My big call was that the LDs would do better in seat terms than people thought. On the day of the election I called 12 seats. (Someone joked that I'd made that prediction in 2015, and was just hoping it would be right this time around.) However, full disclosure, is that I thought the LDs would take 12 seats on a c. 10% vote share. I correctly predicted tactical voting would return, but I did not expect the LDs would go backwards in national vote share.
Of course, I like to think that I've been broadly right (and counter PB-consensus) on the LDs three elections in a row: 2015, 2016 Holyrood, and now 2017. Given that, I will make no more LD forecasts so as to ensure my record remains unsullied.
I also suspect there was a few people who voted Labour thinking they were being ironic and that it would be good fun to see more of Diane Abbott. In the same way that entertainment acts which are so-shite-they're-hilarious get fans.
Was it here or on another forum I said "Whoever wins, it'll be by a three figure majority"?
A significant portion of the electorate doesn't care if the LotO supports terrorist murderers, as long as he gives them other people's money.
https://twitter.com/mrjamesob/status/875021436615839746
The gradual swing to Labour would have been picked up. But ICM and ComRes by pooh-poohing Yougov and Survation successfully stopped that.
Apart from May, Martin Boon is the biggest loser of this election.
I imagine that some Labour supporters from the sane wing of the party will have made a similar calculation this time.
[Fwiw he thought the manifesto was dire and that May was not helpful)
They want to collape the minority government of headless chickens, for new elections not a revolution.
Victoria Derbyshire this morning was simply appalling.
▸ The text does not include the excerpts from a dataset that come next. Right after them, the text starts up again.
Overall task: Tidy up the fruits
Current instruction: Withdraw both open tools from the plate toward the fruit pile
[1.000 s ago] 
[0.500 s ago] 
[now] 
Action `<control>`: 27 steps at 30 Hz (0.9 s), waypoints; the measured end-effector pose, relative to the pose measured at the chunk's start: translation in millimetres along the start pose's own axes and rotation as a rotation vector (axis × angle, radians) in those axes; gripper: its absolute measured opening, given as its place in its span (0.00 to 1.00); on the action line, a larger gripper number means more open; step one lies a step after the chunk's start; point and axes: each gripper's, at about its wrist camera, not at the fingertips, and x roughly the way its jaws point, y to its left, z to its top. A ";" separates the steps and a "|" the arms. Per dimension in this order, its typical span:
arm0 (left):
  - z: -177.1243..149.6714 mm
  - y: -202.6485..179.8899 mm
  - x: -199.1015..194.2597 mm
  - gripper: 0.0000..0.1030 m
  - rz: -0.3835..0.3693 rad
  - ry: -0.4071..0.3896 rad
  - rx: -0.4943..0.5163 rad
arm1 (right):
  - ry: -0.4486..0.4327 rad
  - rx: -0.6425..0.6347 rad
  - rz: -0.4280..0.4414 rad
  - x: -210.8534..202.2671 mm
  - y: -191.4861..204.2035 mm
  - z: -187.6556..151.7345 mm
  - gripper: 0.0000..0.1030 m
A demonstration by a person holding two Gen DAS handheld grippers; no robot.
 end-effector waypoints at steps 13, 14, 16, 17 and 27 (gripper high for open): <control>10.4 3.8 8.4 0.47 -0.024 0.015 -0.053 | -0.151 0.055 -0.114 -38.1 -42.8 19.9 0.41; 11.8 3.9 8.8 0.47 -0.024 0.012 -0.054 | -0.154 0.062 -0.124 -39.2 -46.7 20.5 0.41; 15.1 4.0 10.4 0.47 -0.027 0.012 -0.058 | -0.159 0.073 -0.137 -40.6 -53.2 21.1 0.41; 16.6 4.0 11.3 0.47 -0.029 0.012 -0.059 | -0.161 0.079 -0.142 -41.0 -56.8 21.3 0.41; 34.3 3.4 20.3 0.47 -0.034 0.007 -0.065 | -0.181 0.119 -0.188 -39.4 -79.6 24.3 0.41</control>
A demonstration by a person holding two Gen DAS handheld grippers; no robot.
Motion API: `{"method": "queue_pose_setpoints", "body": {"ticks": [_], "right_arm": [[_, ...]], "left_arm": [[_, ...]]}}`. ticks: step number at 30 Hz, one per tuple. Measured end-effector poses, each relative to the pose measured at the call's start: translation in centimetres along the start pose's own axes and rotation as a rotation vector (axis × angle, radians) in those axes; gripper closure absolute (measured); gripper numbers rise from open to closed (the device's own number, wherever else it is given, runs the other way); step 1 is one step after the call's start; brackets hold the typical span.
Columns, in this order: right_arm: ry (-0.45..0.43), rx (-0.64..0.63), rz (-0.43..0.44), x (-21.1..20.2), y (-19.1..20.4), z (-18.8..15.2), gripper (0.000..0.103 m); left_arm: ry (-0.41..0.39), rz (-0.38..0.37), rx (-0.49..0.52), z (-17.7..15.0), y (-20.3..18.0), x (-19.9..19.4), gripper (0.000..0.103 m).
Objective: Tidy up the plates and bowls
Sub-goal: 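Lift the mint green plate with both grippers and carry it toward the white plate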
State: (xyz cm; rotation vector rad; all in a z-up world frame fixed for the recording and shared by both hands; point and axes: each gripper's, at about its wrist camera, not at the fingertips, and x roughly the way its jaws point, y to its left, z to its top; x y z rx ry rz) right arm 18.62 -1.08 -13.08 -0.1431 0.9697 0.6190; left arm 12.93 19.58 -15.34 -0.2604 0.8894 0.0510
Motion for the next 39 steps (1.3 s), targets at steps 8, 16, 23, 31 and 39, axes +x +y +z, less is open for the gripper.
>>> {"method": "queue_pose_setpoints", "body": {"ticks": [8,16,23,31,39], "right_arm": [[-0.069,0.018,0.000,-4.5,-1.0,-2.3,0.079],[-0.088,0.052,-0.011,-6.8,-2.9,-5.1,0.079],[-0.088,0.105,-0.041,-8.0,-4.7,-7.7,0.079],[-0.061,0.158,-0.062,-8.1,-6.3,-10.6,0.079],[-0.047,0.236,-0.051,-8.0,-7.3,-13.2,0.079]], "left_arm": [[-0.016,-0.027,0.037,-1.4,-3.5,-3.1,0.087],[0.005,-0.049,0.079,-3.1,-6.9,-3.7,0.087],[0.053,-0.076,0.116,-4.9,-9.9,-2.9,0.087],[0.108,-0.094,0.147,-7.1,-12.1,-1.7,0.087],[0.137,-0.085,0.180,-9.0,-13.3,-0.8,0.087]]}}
Full of emotive language and opinion-giving, very little news reporting.
The coverage has been very poor - compared to the immediate aftermath of the London Bridge events. Today they have gone with every rumour or ill-informed speculation rather than waiting for real facts.
The problem was wildly differing swings in different places.
Maybe we need an interpretist study, with a correspondent in each constituency?
Your prediction of certain Labour defeats in Cambridge and Hampstead may have helped me get 5/1 on Labour.
I would like to feel rather proud that after carefully analysing the demographics I discovered that Labour to hold Westminster N at 7/2 was incredible value.
But as the swing in Westminster North was similar to that in nearby seats I'm not sure my analysis had any merit after all.
I live in the city of Lincoln and I can assure you that it's about as far from being "UKIP capital city" as you can imagine. UKIP have never even taken a single council seat in the city of Lincoln let alone ever looked like doing anything here at a general election... thankfully. Even in 2015 they only reached 12% here. Lincoln is not at all like Boston or any of the other places in more rural Lincolnshire where UKIP have actual history of success.
https://grenfellactiongroup.wordpress.com/2016/11/20/kctmo-playing-with-fire/
Reading it now it is horribly prescient.